TEOMAPIN

Determination of the position of sensors and actuators, optimized based on the maximum performance to be achieved. This objective has been approached theoretically, and the results have been applied to two different Active Noise Control problems, the motorcycle case and the acoustic duct case. One of the most significant results is a set of measures that allow comparing the quality of the sensor and actuator location based on practical performance, robustness, and controller complexity criteria.

Identification of multivariable dynamic systems (MIMO), nonlinear and/or time-varying, represented in continuous time, discrete time, or combinations of both (hybrids). Each application has brought with it restrictions and numerous gaps between theory and practice. Specifically, the identification of plants with variable delays in MIMO systems (irrigation channels) has been theoretically analyzed and practically solved, the nonlinear dynamics of acoustic noise propagation in various spaces (helmets, ducts, and boxes with windows) have been identified, and finally, the case of identification in UAVs, specifically helicopters, has been addressed, with the complexity of a multivariable, coupled, and unstable system.
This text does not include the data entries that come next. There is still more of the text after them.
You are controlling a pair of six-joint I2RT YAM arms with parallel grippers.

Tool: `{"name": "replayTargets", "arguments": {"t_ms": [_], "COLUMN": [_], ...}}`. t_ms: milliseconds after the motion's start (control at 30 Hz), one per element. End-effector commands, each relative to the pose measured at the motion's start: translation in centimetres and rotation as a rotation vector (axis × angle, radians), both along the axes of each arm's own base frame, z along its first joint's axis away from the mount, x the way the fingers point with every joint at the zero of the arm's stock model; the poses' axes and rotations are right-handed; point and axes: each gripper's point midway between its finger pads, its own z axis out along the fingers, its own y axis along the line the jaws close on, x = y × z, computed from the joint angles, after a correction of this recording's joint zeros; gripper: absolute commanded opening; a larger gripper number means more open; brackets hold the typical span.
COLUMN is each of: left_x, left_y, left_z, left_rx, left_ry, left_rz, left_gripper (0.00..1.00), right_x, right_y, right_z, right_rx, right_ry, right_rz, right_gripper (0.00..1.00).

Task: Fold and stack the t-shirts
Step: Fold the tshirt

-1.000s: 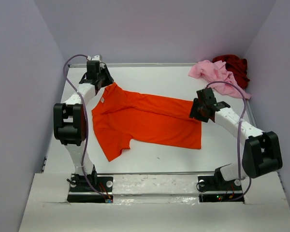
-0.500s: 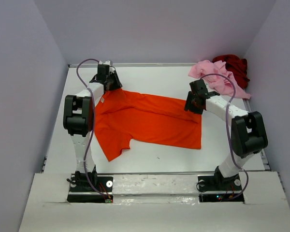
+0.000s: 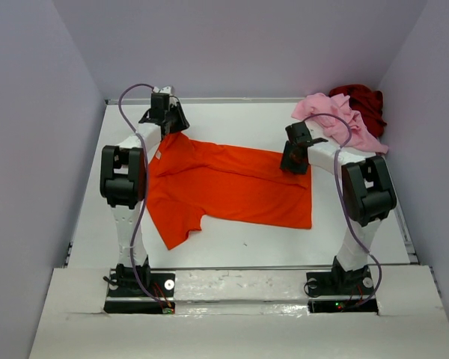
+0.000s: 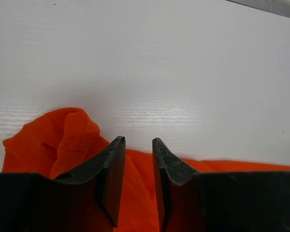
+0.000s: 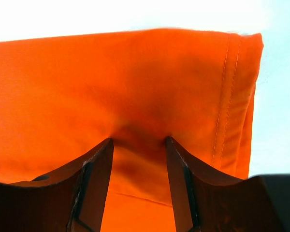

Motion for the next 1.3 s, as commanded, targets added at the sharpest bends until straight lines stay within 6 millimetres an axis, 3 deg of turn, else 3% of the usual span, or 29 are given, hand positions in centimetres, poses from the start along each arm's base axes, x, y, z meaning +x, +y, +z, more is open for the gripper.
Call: {"name": "replayTargets", "arguments": {"t_ms": [0,233,367,600,1267], "left_x": [1.2,0.6,0.1,0.1,1.4], "left_y": [0.0,-0.8,-0.8,1.6,7.0], "left_z": [1.0,-0.6,-1.6,-2.0,-2.9], "left_rx": [0.014,0.002,0.013,0.138,0.274], "left_ry": [-0.033,0.031,0.076,0.083,0.078], "left_rz": [-0.011,-0.041,-0.058,-0.002,0.147], "left_gripper": [0.39,0.39,0.39,0.38,0.36], "right_x": [2.4,2.7,2.9,3.0,2.6], "right_y": [0.5,0.9,1.1,0.9,-0.3], "right_z": [1.2,-0.6,-0.6,0.3,1.7], "right_rx": [0.004,0.014,0.024,0.017,0.012], "right_ry": [-0.072,-0.035,-0.043,-0.063,-0.093], "right_rz": [-0.001,-0.005,-0.006,-0.005,-0.023], "right_gripper": [0.53,0.51,0.51,0.51,0.51]}}
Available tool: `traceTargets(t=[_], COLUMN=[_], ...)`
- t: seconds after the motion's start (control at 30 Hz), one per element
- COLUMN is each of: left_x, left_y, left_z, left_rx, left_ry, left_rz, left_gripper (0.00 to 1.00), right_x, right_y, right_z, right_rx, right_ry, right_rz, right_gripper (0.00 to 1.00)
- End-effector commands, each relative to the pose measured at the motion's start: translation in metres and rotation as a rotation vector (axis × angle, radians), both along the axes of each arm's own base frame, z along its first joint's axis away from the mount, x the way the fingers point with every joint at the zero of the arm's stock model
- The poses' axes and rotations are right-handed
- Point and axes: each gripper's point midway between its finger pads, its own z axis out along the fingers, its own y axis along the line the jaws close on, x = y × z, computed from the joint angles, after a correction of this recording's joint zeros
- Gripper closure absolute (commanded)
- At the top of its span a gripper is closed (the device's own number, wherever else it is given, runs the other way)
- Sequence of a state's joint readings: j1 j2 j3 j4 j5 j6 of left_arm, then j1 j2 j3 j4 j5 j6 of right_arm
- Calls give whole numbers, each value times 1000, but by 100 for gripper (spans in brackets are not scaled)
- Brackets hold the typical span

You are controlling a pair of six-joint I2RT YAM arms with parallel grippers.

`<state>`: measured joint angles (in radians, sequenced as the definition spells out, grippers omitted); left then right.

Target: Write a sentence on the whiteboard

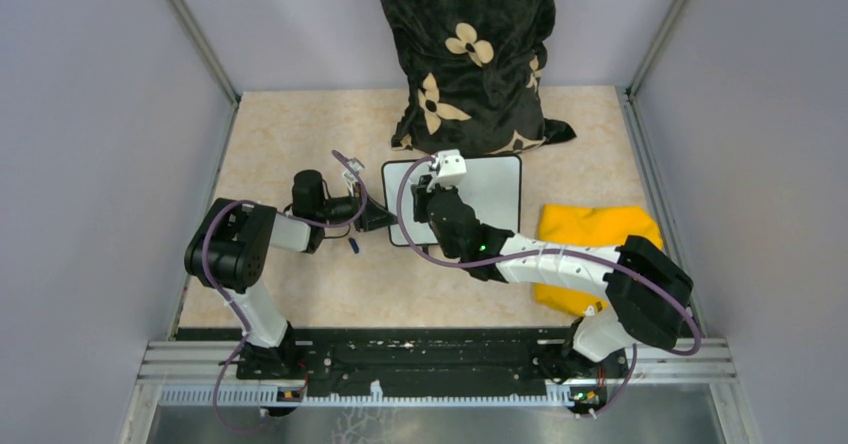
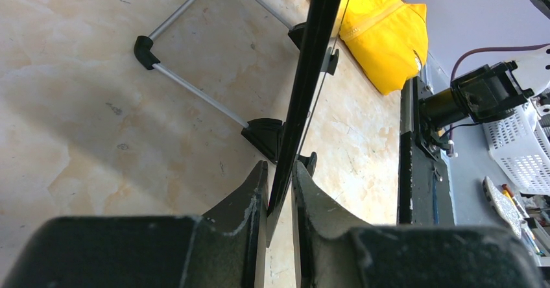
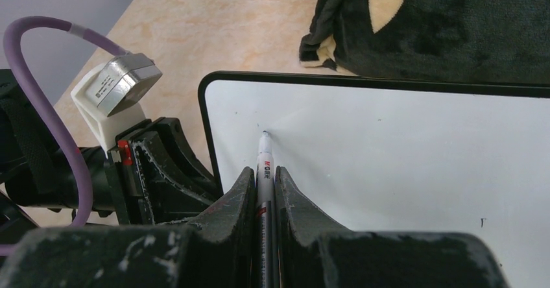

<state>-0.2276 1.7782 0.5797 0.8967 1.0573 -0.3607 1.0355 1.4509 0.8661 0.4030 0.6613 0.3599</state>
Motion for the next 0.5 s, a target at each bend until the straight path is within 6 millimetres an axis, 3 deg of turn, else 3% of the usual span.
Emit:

In this last case, a methodology has been developed that allows the application of classical techniques.

(In)validation of the previous systems against experimental data, considering variables such as external noise bounds (additive) and uncertainty (global or structured, time-varying or invariant, linear dynamic or nonlinear static). One of the most notable contributions in this framework is a robust identification/validation method for Linear Parameter Varying (LPV) models. This method allows completing nominal LPV identification algorithms by adding uncertainty and noise bounds that generate a set of models consistent with experimental evidence.

Numerical problems associated with the use of computers or DSPs in the analysis, synthesis, and implementation of controllers. The application of active control and UAV control requires real-time implementation and/or significant computational limitations that prevent the use of arbitrarily large or complex controllers. Moreover, these systems often have zeros with positive real parts and poorly damped oscillations. Therefore, designing a low-order controller is a necessity that represents a great challenge to control theory.

Determination of the most appropriate type of uncertainty to describe a physical system through a family of models and the computation of the least conservative bounds possible. Here, stability and robust and nominal performance in models with uncertain delays have been analyzed for global dynamic uncertainty structures and structured parametric uncertainty.